VÍDEO DO PE. MARIANO CANTANDO E CELEBRANDO. MUITO INSPIRADO!
Mariano Puga, santo popular do Chile
Jesús HERRERO ESTEFANÍA
(No sermão que fez na igreja N. Sra. dos Anjos,) Mariano PUGA se referiu ao seu mundo, que ele compartilha. Um mundo de desemprego, fome, panelas comuns, mulheres espancadas pelos maridos, filhos castigados, às vezes brutalmente, pelos pais, um mundo onde o sacramento do casamento nem sempre é praticado e onde na maioria das vezes se ignoram os dez mandamentos, mas onde a solidariedade é exercida tão natural e simplesmente que uma pessoa sofrida nunca está sozinha.
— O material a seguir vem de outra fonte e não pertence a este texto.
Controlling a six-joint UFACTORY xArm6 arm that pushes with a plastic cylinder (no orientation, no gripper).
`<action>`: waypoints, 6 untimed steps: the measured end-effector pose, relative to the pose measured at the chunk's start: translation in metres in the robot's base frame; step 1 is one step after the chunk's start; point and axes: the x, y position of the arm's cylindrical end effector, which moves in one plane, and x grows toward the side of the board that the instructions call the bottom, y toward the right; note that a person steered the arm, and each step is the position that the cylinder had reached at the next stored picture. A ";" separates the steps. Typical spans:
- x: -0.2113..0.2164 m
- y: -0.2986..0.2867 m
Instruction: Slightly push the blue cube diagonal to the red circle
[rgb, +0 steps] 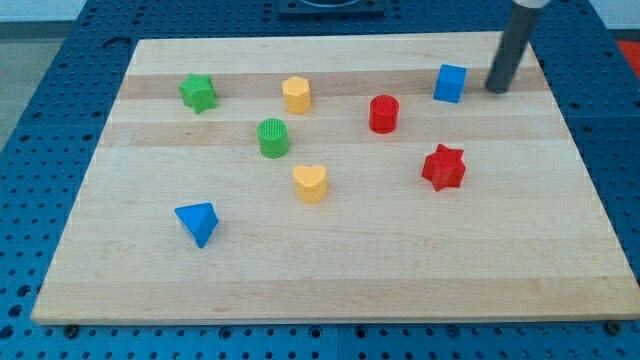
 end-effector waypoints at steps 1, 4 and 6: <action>0.000 -0.052; 0.013 -0.046; 0.003 -0.068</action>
Em suas palavras, "a "opção pelos pobres " não é suficiente, porque nela há quem escolhe e quem é escolhido, produzindo uma relação vertical que não é própria do Reino de Deus. O "para os pobres" transforma os pobres em objetos de nossa escolha. Enquanto no "com os pobres" se trabalha lado a lado, se sofre junto e a felicidade da Ressurreição é anunciada aos companheiros. Não acho que não se considerar feminista é se considerar desumano, porque na raça humana é formada por mulheres e homens. Vivemos em um mundo machista, e se formos ver dentro da Igreja Católica, aí já chegamos ao exagero. As mulheres na Igreja constituem 3/4 dela. São elas que fazem a tarefa de casa todos os dias. Mas quando se trata de compartilhar com ela o serviço do poder em relação à comunidade, ela não tem nenhum espaço.
E a Igreja faz apenas declarações imperceptíveis, a Igreja tem sido cúmplice do sistema de mercado. O que acontece com os pastores do Chile? Eles perderam a capacidade de estar com o povo, de fazer seus os gritos e gemidos, perderam credibilidade porque escandalizamos nosso povo, prejudicamos e mentimos para eles e agora estamos exilados em nossa própria terra, presos e exilados em nossa própria Igreja.
Durante esses meses, havíamos tentado comungar com o corpo de Cristo, baleado, danificado, mutilado, assassinado ... Não era coerente comungar com o corpo de Cristo? … “Todo aquele que come o Corpo de Cristo indignamente, come a sua própria condenação” (1 Cor 11,27).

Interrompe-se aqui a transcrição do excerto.